UN Public Service Awards Ceremony in Barcelona

11 July 2010

Numerous friends and colleagues have told me over the years what a wonderful city Barcelona is. And for me, the prospect of visiting the Catalan capital was made even more exciting by the fact that I was going to receive the UN Public Service First Place Award for “Improving the Delivery of Services” in the Asia Pacific Region. The city and the event did not disappoint me.

The United Nations Department of Economic and Social Affairs is to be congratulated for the breadth and the richness of the program. Each of the winners had the opportunity to describe their programs in the context of the Millennium Development Goals. These presentations were supported by some very provocative and thoughtful papers by experts in the field of public service excellence. The Award ceremony itself was a moving affair which was followed by a ministerial round table on issues to do with continuing innovation in the delivery of Public Services globally. My presentation was very well received, not least of all because BRIDGE was one of the few winners with a global focus. BRIDGE has always been about the people who develop it and whom it serves. For that reason I focused on the transformative nature of the curriculum and on those whom it has transformed in a way that has helped them to become pivotal developers and implementers of BRIDGE in their countries and regions. People like Arpineh Galfayan from Armenia, Shalva Tskhakaia and Natia Kashakashvili from Georgia, Augusto Pereira from Timor-Leste and Emad Yousef from Jordan are all proof that BRIDGE builds capacity precisely because it encourages ownership of the curriculum and because it provides ongoing support to and encouragement of new BRIDGE practitioners. Numerous participants in Barcelona were interested to learn more about BRIDGE, particularly our approach to partnership building – another of BRIDGE’s great strengths.

I was proud to receive the award as an AEC officer, the manager of the BRIDGE office and on behalf of the four other BRIDGE partner organizations – the International Institute for Democracy and Electoral Assistance (International IDEA), the International Foundation for Electoral Systems (IFES), the United Nations Development Programme (UNDP) and the United Nations Electoral Assistance Division (UNEAD).
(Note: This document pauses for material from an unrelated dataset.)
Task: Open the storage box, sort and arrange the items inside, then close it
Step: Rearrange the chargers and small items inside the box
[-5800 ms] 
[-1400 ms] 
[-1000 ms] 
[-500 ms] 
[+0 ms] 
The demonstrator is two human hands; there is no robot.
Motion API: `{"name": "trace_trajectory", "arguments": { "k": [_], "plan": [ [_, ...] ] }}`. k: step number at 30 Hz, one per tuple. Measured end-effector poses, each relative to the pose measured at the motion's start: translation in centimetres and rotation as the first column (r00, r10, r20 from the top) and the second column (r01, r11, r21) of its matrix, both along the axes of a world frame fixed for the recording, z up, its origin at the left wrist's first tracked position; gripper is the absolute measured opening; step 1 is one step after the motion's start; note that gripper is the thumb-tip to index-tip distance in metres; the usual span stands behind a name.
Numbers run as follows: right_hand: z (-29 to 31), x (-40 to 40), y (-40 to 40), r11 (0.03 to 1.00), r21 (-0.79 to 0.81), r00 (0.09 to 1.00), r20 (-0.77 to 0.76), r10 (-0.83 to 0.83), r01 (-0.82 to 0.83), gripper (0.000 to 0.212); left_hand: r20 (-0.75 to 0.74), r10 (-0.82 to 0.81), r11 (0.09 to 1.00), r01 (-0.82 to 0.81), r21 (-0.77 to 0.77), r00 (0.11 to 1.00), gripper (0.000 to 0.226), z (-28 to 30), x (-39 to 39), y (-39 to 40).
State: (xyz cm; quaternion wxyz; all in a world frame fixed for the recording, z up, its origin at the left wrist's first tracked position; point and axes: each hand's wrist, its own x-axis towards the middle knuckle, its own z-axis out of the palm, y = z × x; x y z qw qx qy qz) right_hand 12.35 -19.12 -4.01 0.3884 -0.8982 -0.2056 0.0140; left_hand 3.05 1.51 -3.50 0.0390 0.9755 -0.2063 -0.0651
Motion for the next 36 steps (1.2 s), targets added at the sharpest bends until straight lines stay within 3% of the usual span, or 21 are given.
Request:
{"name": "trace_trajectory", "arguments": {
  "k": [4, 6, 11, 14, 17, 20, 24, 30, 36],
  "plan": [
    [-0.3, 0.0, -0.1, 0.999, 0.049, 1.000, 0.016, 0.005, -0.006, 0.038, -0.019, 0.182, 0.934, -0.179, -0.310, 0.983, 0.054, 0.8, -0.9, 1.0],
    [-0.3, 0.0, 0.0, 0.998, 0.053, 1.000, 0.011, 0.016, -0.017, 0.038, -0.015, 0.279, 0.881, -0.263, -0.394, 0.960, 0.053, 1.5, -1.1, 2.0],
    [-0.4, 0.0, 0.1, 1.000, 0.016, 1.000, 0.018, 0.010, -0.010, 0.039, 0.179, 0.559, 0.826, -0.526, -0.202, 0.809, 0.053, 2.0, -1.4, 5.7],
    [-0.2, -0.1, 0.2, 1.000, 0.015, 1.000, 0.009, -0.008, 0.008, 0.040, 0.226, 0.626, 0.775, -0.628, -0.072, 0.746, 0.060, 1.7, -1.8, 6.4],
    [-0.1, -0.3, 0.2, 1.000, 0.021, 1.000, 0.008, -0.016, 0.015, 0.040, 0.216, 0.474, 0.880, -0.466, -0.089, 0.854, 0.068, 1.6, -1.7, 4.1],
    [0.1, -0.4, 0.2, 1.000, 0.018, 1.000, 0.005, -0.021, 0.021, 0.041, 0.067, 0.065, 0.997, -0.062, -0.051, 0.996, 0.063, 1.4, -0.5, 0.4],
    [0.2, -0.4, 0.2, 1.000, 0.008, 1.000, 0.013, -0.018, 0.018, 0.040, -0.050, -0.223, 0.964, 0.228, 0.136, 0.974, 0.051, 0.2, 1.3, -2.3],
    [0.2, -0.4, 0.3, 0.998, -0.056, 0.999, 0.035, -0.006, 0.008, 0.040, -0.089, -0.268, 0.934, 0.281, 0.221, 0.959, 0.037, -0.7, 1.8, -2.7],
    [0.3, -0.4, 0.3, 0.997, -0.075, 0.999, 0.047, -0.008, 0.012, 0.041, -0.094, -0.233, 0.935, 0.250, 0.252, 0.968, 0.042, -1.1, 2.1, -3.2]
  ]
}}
I concluded my presentation with the following thank yous. Firstly, to numerous members of the AEC’s senior management, who over the years have provided unflagging support and drive for BRIDGE. I thank them for their friendship and for their wise counsel. Next to the BRIDGE partners, who have worked so harmoniously to make BRIDGE what it has become. Here, I would particularly like to single out my dear friend Paul Guerin from International IDEA, who worked with me right at the beginning of the project in Timor-Leste and who has been a key player in expressing International IDEA’s support for the partnership. Next I would like to thank the Australian Agency for International Development (AusAID) for its continued support for the development of both Election and Democracy and Governance BRIDGE. Next, I need to thank the hundreds of curriculum writers and facilitators from around the globe who have helped to shape BRIDGE and to give it its richness of content and its contextual relevance. You have become not only my respected colleagues, but my dear friends. And finally to my wonderful colleagues in the BRIDGE office, Yvonne Goudie our curriculum expert, Ben Murray our webmaster and Melanie Chan, Alan Green and Maureen Green who have offered world class administrative support to the project. I am proud to call you colleagues and friends.

As a postscript, I also need to thank my dear friends, Jacques Carrio, Antonio Spinelli and Paul Guerin who all came to share in the celebrations. They gave up their time and came at their own expense and it made the experience all the more wonderful for me. It is a measure of the depth of our friendship that you would make such an effort. I also need to thank IDEA for sending Stina Larserud – another very dear friend – to represent them at the workshops and the Award Ceremony. I really appreciated the gesture from an organisation I have great fondness for. I must also thank Zorica McCarthy, Australian Ambassador to Spain, who graciously agreed to attend the Award Ceremony and who hosted a wonderful celebratory dinner for myself and the other Australian Award recipients. And last, and by no means least, I would like to thank the Australian Electoral Commissioner, Ed Killesteyn for allowing me to make the journey to Barcelona. BRIDGE has transformed my life in the last 10 year, possibly more than the lives it has been developed to transform. It was extremely important to me to be able to accept this award on behalf of all of those who have made BRIDGE the truly remarkable learning tool it has become.